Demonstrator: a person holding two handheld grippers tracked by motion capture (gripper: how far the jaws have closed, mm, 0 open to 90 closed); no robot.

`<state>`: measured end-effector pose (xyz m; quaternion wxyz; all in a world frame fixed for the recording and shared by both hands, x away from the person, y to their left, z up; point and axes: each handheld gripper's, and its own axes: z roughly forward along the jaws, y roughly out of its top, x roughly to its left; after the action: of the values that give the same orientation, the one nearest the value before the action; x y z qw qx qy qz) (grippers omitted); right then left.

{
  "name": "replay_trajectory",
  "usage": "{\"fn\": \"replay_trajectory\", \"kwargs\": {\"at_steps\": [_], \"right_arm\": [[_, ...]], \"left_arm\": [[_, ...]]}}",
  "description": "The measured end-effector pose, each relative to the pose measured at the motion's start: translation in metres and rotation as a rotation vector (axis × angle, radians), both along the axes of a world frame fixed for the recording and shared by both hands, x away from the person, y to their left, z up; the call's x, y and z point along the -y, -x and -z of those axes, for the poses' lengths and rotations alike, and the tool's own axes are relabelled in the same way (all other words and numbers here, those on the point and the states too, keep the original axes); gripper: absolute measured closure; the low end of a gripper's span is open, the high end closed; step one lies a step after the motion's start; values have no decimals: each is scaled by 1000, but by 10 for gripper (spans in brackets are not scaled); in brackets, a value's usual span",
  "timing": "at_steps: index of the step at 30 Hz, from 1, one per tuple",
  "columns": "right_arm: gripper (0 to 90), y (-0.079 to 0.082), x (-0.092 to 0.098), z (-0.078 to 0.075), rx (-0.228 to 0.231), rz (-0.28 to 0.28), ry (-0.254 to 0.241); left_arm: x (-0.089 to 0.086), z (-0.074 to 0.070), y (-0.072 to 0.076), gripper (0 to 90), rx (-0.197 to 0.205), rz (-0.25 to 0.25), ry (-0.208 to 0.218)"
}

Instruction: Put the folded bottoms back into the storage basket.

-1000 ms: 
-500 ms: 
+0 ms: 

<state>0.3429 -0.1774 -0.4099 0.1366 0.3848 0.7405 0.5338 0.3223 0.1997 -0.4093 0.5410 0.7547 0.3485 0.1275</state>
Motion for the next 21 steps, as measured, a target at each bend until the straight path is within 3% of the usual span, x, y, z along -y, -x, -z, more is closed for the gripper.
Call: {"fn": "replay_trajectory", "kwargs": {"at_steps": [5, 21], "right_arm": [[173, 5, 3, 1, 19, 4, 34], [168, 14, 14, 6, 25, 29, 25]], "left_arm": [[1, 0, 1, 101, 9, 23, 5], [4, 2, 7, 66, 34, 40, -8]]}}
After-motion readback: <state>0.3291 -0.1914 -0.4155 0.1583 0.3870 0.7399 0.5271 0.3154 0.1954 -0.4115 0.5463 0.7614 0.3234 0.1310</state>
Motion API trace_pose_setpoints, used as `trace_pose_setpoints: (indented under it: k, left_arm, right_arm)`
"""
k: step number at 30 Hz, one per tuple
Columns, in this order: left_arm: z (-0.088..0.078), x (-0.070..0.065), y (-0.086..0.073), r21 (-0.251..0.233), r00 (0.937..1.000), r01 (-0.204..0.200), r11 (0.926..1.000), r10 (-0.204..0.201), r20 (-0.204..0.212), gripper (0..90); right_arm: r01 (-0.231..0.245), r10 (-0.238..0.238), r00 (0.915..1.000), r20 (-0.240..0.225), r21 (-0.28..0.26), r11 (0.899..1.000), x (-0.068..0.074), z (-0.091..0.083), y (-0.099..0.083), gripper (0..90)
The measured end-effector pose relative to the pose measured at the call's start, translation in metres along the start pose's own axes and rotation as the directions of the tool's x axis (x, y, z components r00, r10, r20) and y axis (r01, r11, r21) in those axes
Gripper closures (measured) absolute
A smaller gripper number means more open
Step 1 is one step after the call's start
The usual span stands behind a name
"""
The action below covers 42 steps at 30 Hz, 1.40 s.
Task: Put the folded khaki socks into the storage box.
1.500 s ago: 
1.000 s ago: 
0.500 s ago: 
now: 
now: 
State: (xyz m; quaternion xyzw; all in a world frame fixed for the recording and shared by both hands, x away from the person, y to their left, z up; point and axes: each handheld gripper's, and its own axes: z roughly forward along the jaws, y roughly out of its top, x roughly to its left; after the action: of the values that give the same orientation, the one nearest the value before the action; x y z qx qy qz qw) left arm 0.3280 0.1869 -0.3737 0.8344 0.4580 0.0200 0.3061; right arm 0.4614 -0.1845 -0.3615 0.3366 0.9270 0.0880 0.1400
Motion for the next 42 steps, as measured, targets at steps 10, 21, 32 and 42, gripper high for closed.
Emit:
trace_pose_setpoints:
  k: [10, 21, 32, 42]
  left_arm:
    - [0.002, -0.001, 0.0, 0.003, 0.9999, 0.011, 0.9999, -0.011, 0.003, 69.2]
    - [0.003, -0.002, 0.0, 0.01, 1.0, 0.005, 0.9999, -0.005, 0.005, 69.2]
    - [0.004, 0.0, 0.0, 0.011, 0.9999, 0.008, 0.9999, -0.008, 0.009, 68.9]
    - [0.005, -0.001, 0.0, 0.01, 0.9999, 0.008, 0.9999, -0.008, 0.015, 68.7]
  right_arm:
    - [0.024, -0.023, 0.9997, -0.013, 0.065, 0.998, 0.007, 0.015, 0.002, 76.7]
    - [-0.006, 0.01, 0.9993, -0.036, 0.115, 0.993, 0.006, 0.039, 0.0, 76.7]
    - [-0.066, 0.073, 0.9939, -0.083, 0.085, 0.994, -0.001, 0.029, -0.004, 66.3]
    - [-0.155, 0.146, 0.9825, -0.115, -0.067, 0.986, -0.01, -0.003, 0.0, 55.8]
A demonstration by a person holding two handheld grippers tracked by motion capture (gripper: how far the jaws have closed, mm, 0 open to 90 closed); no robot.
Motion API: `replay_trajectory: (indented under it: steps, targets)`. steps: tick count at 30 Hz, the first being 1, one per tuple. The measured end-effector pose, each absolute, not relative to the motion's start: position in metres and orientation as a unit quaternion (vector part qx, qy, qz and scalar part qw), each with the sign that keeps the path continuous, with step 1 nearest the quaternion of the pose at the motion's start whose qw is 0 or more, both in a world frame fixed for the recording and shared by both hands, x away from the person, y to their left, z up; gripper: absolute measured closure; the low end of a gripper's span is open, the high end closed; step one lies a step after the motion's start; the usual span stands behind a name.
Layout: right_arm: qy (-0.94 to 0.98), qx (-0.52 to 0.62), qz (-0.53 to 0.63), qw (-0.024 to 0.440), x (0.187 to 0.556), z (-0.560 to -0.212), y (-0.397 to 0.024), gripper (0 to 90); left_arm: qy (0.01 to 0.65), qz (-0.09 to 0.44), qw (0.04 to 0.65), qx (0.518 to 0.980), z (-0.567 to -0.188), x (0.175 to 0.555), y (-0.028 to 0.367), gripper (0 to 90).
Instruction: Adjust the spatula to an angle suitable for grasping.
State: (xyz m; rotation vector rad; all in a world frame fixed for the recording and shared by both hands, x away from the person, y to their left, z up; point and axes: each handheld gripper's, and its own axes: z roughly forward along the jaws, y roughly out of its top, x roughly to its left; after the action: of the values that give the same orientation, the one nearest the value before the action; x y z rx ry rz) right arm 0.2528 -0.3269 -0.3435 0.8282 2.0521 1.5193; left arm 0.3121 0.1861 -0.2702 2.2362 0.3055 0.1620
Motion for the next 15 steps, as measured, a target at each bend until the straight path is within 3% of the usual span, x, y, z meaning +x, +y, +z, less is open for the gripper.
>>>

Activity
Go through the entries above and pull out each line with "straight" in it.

Response
Motion for the next 21 steps, as measured, a target at each bend until the straight path is within 3% of the usual span, x, y, z along -y, -x, -z, more is closed for the gripper.
Motion for the next 15 steps, as measured, a target at each bend until the straight path is within 3% of the usual span, x, y, z meaning +x, +y, +z, less is open for the gripper.

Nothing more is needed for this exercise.